WHAT YOU NEED TO DO: Go through the material underneath and show every line where the string "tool" occurs.

INFORMATION SUPPLIED:

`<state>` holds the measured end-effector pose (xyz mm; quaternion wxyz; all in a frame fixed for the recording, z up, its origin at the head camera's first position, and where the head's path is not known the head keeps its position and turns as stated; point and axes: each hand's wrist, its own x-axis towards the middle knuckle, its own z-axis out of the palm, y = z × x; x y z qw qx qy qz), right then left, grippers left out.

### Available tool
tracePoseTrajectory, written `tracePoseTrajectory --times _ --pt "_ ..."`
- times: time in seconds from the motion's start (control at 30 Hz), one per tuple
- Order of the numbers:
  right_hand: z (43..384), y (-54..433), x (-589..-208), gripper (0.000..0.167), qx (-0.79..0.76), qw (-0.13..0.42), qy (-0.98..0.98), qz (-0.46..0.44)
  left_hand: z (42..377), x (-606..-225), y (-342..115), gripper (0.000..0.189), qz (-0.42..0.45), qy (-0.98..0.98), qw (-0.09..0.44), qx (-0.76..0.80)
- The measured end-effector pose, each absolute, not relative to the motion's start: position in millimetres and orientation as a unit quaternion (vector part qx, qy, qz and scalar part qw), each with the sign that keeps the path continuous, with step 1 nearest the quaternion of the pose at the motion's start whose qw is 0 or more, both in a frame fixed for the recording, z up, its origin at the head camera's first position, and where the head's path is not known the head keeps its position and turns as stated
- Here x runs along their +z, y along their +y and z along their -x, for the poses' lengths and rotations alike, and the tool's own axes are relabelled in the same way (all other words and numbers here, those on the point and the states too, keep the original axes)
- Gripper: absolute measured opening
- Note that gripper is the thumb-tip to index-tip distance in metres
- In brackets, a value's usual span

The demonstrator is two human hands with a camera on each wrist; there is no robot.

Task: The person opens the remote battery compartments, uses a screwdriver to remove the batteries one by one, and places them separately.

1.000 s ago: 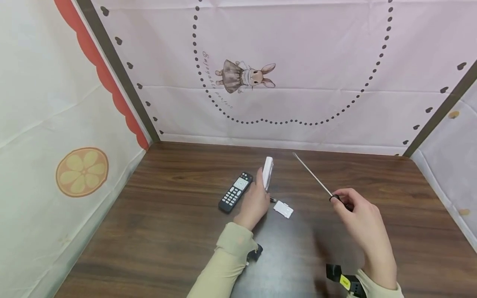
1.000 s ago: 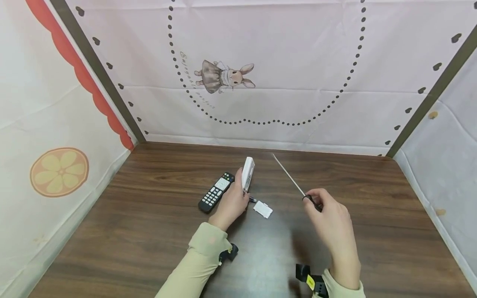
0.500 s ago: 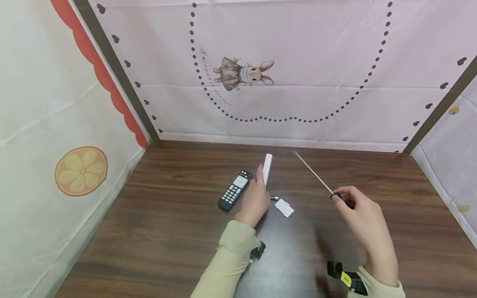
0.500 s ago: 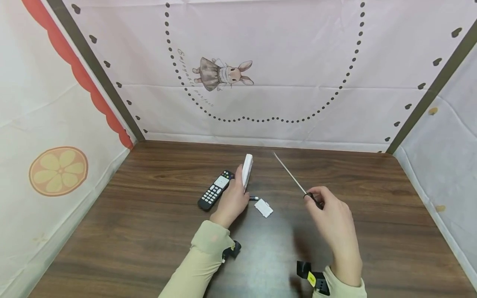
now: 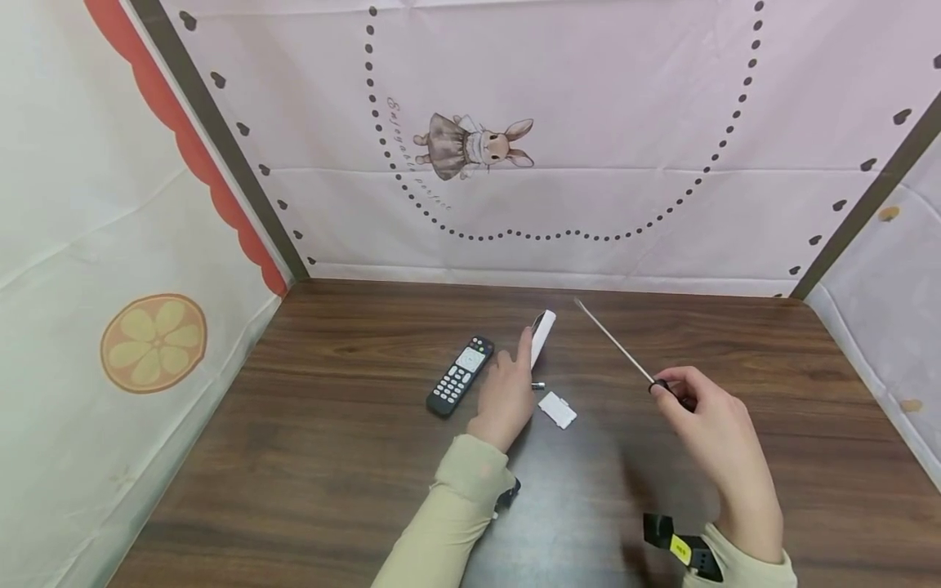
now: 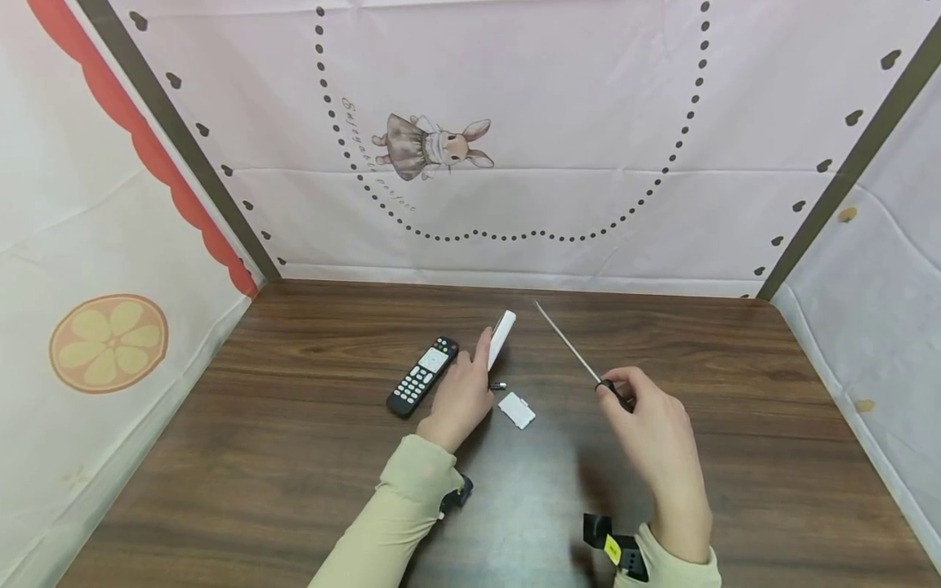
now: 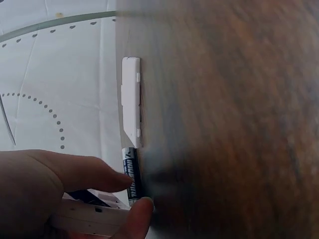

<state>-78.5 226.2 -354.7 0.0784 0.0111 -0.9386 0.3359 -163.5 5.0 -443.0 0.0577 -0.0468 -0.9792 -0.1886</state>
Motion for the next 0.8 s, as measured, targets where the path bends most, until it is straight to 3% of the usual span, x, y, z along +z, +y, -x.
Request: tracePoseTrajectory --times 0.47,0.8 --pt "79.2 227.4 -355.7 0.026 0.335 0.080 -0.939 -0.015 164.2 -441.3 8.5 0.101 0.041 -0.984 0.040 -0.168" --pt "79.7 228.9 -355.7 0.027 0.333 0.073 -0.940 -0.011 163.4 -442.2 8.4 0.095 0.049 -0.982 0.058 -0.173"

EXPECTED ANSWER:
### Available tool
- Here x runs along their +z, y along their +y and z along their -x, for the poses' lengths and rotations alike, and the tool's own axes are relabelled in the same way (all other words and numbers here, those on the point and the states too, keep the original axes)

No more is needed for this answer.